On peut encore admirer la grande et plaisante cour intérieure principale, partiellement hors visite, il y a encore la partie habitée par la royauté et donc invisible.

Le puri, construit par la branche la plus récente de la famille royale le 18ème siecle, est à courte distance du kraton. Plus moderne, plus richement décoré et bien entretenu, il est toujours habité par la famille et la partie visitable forme un petit musée – les collections.

Une charmante guide, imposée, me prend en charge et m’explique en anglais et en français l’histoire des objets exposés.

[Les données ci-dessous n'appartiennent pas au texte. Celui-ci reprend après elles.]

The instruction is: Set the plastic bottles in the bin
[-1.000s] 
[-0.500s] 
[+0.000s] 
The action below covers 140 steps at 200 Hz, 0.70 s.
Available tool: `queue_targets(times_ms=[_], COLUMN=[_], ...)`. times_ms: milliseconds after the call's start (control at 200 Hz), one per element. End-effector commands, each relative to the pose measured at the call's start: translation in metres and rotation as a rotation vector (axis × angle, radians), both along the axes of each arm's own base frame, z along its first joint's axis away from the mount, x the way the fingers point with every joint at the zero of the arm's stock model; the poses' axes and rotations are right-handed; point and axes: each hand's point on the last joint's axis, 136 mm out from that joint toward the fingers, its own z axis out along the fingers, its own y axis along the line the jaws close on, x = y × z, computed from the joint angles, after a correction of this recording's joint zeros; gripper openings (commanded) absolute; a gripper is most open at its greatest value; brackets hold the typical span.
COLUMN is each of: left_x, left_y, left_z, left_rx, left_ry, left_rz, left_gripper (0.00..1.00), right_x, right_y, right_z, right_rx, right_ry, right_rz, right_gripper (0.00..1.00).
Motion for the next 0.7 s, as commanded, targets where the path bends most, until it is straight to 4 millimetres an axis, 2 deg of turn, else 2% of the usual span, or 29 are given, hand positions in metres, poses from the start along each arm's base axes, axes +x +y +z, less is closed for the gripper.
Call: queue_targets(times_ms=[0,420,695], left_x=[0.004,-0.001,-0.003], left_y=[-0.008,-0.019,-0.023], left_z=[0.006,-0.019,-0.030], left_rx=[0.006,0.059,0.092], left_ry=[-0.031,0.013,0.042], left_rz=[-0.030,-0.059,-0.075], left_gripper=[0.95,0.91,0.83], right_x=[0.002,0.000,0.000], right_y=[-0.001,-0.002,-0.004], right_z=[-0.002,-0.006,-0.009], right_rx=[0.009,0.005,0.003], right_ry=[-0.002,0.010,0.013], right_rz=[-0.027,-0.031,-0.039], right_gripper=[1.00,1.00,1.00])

Sous le hall d’entrée, un orchestre gamelan au grand complet donne un concert:

les grands gongs de l'orchestre Gamelan

Parmi les objets de la collection il y a de magnifiques masques de danse:

masques

Une salle est réservée à la collection de krys et d’autres armes mortelles. On y admire un fabuleux étui d’épée en ivoire d’env. 1 m de long. Les minuscules sculptures qui l’ornent sont si finement ciselées que cela quelques photos très rapprochées. Les détails ne font que quelques mm.

detail de sculpture (macro)

autre détail

Là- dessus, midi approche et la chaleur me prive lentement de toute énergie: je rentre à l’hôtel.

Demain, je prendrai le train pour Surabaya et mont Bromo.